SHRM (Strategic Human Resource Management) did an extensive survey in 2012 (http://www.shrm.org/research/surveyfindings/articles/pages/2012employeejobsatisfaction.aspx) and found that these five areas of job satisfaction are most important to employees:

  • Opportunities to use skills and abilities (63%)
  • Job security (61%)
  • Compensation (60%)
  • Communication between employees and upper management (57%)
  • A positive relationship with their immediate supervisor (54%)

I’m not discounting their findings about employee satisfaction – but simply piggybacking on the data in regards to what I’ve observed to be most important for salespeople. 

If you are looking to hire and retain those sales super heroes, here are the 8 things you need to be offering your sales force:

1. No cap on commissions! I don’t care if the base salary is bad but no, no, no capping commissions please. If you do so, you’ll retain only the bad and average salespeople long-term.

2. A consistent commission plan! I understand commission plans need to be updated every now and then.

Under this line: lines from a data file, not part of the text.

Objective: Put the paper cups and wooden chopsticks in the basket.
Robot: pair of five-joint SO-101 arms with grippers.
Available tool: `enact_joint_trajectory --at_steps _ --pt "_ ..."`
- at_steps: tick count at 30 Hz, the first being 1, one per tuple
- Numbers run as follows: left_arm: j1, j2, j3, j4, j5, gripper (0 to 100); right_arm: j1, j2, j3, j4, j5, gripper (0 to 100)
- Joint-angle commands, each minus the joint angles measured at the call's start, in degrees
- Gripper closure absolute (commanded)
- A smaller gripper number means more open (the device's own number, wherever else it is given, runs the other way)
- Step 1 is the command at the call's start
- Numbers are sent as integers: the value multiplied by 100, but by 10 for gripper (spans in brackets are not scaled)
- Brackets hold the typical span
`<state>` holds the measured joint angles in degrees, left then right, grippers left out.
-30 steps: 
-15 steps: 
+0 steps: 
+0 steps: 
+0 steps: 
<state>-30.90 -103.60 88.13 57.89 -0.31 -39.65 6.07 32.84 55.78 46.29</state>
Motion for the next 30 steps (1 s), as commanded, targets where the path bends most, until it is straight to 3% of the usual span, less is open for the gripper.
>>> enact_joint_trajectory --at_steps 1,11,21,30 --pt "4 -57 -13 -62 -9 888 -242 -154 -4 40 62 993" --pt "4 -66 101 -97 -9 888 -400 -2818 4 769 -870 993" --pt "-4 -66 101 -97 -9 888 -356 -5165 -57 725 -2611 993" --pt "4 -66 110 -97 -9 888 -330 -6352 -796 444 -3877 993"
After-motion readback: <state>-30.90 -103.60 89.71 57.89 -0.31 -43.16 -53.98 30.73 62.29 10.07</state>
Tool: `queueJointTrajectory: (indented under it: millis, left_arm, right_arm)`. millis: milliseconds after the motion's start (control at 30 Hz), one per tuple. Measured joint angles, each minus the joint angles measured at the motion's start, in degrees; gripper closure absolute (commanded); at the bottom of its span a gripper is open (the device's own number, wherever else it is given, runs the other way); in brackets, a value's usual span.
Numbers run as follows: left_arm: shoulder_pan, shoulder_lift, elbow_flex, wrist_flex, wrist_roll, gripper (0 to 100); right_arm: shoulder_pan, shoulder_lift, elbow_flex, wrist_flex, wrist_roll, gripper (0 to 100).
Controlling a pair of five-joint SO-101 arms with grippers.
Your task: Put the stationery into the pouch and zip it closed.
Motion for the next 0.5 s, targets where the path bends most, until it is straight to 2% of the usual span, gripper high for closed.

What I don’t understand are the employers that continually change the commission plans and constantly adjust territories. This will drive your salespeople batty and probably lead to a lot of turnover. Hire a compensation specialist and create a good plan that you can keep for at least three years.

3. Great training! Inside and outside your organization, there are all kinds of opportunities for coaching and training your junior and seniors salespeople throughout the year. Next week I will blog a few ideas on how to keep it fresh.

4. No micromanaging! After six months, management should continue to be there for questions, client needs and ongoing support – but there is a fine line. Once they are performing, back off and let them fly. Independence is one of the key values held by most strong salespeople.

5. Give them leads! Do you want to pay them $40 an hour to do research and make cold calls? I’d rather pay them their base salary to speak to qualified leads and meet with prospects. If your salespeople aren’t setting enough appointments or pitching enough proposals, it may be time to evaluate your lead generation process.

6. Metrics! Manage your salespeople by their weekly or monthly activity and goals. If they stay on track, see #4 above. Earlier in the year, I wrote – 8 Sales Metrics to Track: http://wp.me/pYm3V-dX

7. A voice! Everyone you employ probably wants to be listened to a little more often. Your company is continually trying to figure out what your target audience needs and wants. Who’s going to have pretty good insight because they are listening to your prospects every day?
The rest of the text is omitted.